Imara, which is developing a drug for sickle cell disease and beta thalassemia, has set the terms for its initial public offering (IPO), with shares expected to sell for $16 to $18 each. The company could raise up to $80 million through the IPO, helping fund its drug IMR-687.
The biotech is currently running a phase 2a clinical trial testing IMR-687 in patients with sickle cell disease. Interim results presented last year showed the drug produced a 110% increase in the percentage of red blood cells that contain fetal hemoglobin. Low hemoglobin is what causes red blood cells to sickle.
In the first half of this year, Imara plans to start a phase 2b clinical trial in sickle cell disease and a separate phase 2b study in beta thalassemia.

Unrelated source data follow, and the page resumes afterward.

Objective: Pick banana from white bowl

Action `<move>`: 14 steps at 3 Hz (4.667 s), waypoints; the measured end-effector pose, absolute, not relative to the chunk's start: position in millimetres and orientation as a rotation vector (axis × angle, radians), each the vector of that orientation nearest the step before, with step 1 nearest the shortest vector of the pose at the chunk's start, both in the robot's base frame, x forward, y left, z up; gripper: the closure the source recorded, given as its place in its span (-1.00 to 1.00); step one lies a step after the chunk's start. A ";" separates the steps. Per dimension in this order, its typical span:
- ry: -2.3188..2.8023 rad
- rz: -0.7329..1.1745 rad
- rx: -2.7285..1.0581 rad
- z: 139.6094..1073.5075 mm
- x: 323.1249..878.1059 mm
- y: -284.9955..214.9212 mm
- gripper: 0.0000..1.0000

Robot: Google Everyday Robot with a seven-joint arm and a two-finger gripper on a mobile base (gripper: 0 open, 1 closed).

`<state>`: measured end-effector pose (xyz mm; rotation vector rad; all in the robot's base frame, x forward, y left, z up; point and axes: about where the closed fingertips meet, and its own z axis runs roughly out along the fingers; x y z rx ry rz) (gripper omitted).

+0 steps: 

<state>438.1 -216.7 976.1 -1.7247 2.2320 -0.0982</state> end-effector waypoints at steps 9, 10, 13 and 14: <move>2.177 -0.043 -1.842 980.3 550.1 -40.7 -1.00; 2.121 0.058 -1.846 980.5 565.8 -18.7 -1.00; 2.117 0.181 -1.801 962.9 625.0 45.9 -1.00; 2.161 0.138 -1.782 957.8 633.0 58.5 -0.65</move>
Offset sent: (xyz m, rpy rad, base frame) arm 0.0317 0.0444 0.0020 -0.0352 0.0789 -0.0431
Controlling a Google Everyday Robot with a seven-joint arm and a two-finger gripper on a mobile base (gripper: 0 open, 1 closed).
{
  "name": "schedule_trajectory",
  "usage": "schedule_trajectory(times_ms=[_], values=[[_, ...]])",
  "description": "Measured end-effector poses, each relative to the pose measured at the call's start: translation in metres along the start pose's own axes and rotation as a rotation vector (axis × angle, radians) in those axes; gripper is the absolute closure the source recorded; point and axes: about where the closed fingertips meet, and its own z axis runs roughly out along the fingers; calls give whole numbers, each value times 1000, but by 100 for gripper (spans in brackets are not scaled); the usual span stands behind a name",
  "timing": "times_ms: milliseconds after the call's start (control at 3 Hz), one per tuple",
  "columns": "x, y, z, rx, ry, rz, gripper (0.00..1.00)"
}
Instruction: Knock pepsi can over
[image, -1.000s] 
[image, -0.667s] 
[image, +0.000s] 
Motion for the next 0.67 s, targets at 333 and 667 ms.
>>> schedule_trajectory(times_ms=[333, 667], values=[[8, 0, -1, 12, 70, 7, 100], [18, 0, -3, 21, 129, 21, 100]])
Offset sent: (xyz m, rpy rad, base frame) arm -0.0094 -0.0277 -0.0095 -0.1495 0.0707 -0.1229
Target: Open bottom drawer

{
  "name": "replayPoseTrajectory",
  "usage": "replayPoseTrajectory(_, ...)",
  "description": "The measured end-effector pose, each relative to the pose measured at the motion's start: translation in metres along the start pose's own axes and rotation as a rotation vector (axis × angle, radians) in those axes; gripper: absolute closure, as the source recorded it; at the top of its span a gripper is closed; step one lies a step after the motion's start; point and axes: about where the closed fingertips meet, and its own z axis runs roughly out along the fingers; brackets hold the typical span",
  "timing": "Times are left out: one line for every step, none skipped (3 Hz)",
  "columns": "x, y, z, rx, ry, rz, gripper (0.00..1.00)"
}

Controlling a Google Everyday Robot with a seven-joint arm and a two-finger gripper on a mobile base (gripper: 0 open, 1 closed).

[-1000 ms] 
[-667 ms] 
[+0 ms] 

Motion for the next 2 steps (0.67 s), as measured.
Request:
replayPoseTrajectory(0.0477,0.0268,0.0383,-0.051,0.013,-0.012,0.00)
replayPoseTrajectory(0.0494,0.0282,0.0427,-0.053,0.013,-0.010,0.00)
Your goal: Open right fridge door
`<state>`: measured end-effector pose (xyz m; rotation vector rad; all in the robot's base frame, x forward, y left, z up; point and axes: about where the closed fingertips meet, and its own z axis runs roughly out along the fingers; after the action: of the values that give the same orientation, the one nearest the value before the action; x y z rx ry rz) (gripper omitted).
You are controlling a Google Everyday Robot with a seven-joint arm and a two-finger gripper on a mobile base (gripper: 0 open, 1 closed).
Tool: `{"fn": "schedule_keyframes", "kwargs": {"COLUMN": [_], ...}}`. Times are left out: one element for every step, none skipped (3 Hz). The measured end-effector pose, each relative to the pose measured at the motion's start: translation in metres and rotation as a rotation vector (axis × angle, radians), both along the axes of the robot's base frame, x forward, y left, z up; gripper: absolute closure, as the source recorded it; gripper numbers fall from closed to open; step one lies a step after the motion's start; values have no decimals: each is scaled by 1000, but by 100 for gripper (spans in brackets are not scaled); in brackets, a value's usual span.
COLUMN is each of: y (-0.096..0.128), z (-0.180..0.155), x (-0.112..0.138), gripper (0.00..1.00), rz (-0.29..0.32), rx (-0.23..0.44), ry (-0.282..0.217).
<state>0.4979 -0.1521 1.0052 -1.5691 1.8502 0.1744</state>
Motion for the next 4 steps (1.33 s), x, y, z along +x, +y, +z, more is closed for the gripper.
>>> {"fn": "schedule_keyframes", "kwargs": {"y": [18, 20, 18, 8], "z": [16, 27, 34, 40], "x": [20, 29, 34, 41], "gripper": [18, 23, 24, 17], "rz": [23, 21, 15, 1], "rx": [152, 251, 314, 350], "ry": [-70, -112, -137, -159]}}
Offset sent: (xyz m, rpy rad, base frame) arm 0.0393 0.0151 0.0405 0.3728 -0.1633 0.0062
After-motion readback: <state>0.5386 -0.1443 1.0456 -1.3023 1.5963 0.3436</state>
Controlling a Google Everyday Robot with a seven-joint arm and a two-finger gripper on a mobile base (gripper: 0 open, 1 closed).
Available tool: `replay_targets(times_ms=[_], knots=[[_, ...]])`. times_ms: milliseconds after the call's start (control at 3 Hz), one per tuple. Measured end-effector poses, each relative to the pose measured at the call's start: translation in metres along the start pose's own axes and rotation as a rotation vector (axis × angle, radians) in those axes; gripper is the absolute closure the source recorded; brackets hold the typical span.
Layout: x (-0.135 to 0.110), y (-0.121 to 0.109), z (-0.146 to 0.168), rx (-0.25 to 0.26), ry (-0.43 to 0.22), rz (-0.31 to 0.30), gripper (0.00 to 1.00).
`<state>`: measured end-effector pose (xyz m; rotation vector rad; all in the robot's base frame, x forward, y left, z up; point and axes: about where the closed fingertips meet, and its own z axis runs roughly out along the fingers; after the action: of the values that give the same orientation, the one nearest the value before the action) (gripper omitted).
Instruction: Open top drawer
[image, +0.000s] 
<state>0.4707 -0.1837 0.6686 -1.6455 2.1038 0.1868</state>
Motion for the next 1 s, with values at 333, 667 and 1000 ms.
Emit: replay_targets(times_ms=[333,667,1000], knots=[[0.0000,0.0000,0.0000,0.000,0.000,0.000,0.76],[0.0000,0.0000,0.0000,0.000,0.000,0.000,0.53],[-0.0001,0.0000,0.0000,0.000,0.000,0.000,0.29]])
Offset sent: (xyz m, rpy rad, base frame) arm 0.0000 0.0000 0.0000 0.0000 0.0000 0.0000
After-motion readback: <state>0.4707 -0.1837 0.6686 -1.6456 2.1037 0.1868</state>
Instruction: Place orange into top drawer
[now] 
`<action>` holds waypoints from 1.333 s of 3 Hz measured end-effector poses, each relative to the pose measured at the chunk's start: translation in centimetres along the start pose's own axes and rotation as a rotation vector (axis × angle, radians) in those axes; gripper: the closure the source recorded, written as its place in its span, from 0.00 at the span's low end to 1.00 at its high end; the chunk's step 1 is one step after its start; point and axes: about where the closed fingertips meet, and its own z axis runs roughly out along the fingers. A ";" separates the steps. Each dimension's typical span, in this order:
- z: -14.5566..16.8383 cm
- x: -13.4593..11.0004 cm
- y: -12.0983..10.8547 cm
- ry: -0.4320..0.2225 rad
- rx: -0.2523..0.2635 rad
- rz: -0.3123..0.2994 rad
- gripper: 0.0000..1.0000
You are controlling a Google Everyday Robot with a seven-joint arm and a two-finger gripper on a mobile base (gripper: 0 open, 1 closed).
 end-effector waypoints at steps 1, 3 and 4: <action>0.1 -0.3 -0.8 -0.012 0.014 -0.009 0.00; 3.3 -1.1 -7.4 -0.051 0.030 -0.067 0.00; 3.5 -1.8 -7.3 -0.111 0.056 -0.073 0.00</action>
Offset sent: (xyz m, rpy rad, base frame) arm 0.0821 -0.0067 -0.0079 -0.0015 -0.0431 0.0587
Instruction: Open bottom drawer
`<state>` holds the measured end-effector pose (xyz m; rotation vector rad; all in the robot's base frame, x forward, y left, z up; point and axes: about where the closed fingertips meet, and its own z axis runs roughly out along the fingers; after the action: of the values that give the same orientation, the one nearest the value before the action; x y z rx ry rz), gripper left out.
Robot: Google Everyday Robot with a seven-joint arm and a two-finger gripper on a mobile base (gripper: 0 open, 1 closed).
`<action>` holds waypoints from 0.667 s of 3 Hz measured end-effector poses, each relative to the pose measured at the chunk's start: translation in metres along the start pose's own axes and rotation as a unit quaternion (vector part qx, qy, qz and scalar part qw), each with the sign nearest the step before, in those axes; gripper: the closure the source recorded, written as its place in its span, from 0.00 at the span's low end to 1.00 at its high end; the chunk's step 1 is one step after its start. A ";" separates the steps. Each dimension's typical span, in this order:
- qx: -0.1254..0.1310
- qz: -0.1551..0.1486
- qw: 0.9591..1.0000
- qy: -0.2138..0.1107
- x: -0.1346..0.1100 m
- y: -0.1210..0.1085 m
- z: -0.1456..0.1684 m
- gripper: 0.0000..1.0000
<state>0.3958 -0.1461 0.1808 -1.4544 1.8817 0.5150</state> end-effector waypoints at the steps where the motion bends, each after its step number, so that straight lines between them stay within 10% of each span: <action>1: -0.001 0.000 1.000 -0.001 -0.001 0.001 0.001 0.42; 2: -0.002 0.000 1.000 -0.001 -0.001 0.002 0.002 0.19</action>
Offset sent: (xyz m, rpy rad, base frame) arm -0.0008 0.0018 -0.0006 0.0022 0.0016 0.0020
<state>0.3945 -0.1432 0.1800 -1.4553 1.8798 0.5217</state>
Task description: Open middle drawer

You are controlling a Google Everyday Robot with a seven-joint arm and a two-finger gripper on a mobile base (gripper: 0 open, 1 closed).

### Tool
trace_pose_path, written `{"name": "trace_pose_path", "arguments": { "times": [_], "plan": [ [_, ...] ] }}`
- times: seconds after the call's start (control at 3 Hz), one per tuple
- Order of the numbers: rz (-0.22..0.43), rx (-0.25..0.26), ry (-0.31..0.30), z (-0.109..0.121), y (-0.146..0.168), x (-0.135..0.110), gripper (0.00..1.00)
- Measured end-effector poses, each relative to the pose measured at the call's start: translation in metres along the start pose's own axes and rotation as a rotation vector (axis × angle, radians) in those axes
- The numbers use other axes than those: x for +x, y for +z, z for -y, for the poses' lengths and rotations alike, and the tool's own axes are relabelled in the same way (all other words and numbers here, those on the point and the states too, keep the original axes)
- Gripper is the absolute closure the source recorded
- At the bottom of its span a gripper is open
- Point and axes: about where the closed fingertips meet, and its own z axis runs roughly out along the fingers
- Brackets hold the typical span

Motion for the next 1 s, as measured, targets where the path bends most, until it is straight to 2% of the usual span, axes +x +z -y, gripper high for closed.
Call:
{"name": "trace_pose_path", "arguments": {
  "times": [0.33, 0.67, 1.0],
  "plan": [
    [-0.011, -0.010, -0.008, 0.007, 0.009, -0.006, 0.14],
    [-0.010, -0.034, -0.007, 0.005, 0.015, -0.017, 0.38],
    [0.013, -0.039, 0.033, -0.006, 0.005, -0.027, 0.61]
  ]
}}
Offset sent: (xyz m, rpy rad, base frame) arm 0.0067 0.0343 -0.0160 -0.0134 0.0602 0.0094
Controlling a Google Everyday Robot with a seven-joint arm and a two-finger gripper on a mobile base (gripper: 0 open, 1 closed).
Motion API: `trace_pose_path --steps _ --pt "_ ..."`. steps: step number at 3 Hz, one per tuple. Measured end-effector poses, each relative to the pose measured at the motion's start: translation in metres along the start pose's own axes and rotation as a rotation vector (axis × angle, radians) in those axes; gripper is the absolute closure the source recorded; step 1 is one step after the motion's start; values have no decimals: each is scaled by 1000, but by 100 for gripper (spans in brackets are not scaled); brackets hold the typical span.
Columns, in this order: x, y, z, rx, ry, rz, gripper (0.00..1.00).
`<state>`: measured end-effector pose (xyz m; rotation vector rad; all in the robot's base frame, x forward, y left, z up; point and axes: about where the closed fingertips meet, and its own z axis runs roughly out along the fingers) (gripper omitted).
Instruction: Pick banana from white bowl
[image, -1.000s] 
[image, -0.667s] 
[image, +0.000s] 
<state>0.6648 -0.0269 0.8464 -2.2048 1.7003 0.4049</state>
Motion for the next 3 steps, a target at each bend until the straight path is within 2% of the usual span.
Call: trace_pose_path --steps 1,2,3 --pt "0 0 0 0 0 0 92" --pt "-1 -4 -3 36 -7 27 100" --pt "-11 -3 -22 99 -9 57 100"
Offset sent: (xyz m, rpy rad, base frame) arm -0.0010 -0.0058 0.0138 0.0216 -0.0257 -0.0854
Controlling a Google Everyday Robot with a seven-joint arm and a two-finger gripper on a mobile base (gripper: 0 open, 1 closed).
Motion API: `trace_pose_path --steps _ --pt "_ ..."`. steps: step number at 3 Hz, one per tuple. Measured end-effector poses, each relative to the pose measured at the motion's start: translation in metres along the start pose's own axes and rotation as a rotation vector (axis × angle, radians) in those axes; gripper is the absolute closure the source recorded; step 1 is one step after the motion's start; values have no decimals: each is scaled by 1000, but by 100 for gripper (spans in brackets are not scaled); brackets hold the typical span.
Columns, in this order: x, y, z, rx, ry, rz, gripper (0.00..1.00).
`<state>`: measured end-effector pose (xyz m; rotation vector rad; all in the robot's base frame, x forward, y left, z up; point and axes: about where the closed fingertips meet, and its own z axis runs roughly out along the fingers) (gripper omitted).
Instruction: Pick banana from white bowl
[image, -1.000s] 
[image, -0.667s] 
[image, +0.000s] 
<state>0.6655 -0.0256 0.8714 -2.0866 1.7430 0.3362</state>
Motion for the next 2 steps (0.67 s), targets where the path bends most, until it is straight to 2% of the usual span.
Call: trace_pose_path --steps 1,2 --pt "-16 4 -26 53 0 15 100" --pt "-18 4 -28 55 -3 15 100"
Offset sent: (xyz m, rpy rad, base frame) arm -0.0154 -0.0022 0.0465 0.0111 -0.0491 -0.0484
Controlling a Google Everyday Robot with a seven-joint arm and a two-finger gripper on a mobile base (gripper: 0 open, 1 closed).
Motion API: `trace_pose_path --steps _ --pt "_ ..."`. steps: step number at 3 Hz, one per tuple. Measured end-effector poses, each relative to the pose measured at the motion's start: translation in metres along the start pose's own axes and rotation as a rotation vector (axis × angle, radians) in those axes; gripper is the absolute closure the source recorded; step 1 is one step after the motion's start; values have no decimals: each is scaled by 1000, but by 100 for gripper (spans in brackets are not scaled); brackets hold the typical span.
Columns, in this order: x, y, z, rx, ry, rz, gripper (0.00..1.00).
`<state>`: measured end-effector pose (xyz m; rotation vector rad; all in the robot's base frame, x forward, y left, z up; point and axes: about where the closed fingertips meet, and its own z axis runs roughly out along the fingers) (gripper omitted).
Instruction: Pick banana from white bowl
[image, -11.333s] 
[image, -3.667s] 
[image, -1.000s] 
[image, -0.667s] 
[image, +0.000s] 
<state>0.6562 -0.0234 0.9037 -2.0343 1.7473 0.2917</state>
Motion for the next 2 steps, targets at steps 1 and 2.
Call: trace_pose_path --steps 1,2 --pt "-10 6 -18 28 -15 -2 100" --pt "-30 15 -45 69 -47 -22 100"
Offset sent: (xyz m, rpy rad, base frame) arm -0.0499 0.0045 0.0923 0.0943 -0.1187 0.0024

If IMR-687 makes it to market, it'll likely have competition from bluebird bio's (NASDAQ:BLUE) gene therapy Zynteglo, which is FDA approved for beta thalassemia and is far ahead of Imara in sickle cell disease. And there's a laundry list of other drugmakers developing gene-editing approaches to treat both diseases, including CRISPR Therapeutics (NASDAQ:CRSP) and its partner, Vertex Pharmaceuticals (NASDAQ:VRTX), which reported promising results in the first two patients in the study.
IMR-687 is taken orally, while gene therapies require a procedure that's similar to a bone marrow transplant, so the drug might be preferred by patients with mild versions of the disease.
Shares of Imara are expected to trade on the Nasdaq under the symbol "IMRA." A date for the IPO hasn't been set yet.